In the answer, each line of the listing should appear again unchanged.

Source material:

- - -

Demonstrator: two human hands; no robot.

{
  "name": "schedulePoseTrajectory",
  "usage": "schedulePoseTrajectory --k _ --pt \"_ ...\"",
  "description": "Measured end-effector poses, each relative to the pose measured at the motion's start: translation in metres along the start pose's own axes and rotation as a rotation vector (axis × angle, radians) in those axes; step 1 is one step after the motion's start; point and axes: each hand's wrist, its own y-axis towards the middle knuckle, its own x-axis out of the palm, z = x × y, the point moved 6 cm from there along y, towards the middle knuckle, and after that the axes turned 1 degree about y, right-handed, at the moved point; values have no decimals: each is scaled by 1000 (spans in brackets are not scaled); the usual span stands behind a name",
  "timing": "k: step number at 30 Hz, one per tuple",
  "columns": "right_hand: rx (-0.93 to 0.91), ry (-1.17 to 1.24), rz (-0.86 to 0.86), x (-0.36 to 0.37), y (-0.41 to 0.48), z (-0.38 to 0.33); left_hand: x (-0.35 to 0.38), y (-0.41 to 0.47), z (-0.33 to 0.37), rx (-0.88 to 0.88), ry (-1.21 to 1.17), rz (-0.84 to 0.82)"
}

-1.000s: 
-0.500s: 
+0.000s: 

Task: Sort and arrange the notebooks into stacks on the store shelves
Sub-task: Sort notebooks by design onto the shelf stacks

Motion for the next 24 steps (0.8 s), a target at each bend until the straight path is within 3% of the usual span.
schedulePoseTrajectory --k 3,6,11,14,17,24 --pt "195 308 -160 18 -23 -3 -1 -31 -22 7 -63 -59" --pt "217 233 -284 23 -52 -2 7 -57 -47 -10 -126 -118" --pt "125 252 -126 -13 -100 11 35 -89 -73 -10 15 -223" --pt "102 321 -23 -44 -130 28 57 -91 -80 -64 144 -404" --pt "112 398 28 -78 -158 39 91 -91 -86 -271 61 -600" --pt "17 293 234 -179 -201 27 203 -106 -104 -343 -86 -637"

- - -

Answer to this exercise:
Demonstrator: two human hands; no robot.

{
  "name": "schedulePoseTrajectory",
  "usage": "schedulePoseTrajectory --k _ --pt \"_ ...\"",
  "description": "Measured end-effector poses, each relative to the pose measured at the motion's start: translation in metres along the start pose's own axes and rotation as a rotation vector (axis × angle, radians) in those axes; step 1 is one step after the motion's start; point and axes: each hand's wrist, its own y-axis towards the middle knuckle, its own x-axis out of the palm, z = x × y, the point moved 6 cm from there along y, towards the middle knuckle, and after that the axes turned 1 degree about y, right-handed, at the moved point; values have no decimals: each is scaled by 1000 (spans in brackets are not scaled); the usual span stands behind a name",
  "timing": "k: step number at 30 Hz, one per tuple",
  "columns": "right_hand: rx (-0.93 to 0.91), ry (-1.17 to 1.24), rz (-0.86 to 0.86), x (-0.36 to 0.37), y (-0.41 to 0.48), z (-0.38 to 0.33); left_hand: x (-0.35 to 0.38), y (-0.41 to 0.47), z (-0.33 to 0.37), rx (-0.88 to 0.88), ry (-1.21 to 1.17), rz (-0.84 to 0.82)"
}

-1.000s: 
-0.500s: 
+0.000s: 

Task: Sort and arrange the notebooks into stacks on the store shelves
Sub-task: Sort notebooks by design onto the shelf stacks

Motion for the next 24 steps (0.8 s), a target at each bend until the straight path is within 3% of the usual span.
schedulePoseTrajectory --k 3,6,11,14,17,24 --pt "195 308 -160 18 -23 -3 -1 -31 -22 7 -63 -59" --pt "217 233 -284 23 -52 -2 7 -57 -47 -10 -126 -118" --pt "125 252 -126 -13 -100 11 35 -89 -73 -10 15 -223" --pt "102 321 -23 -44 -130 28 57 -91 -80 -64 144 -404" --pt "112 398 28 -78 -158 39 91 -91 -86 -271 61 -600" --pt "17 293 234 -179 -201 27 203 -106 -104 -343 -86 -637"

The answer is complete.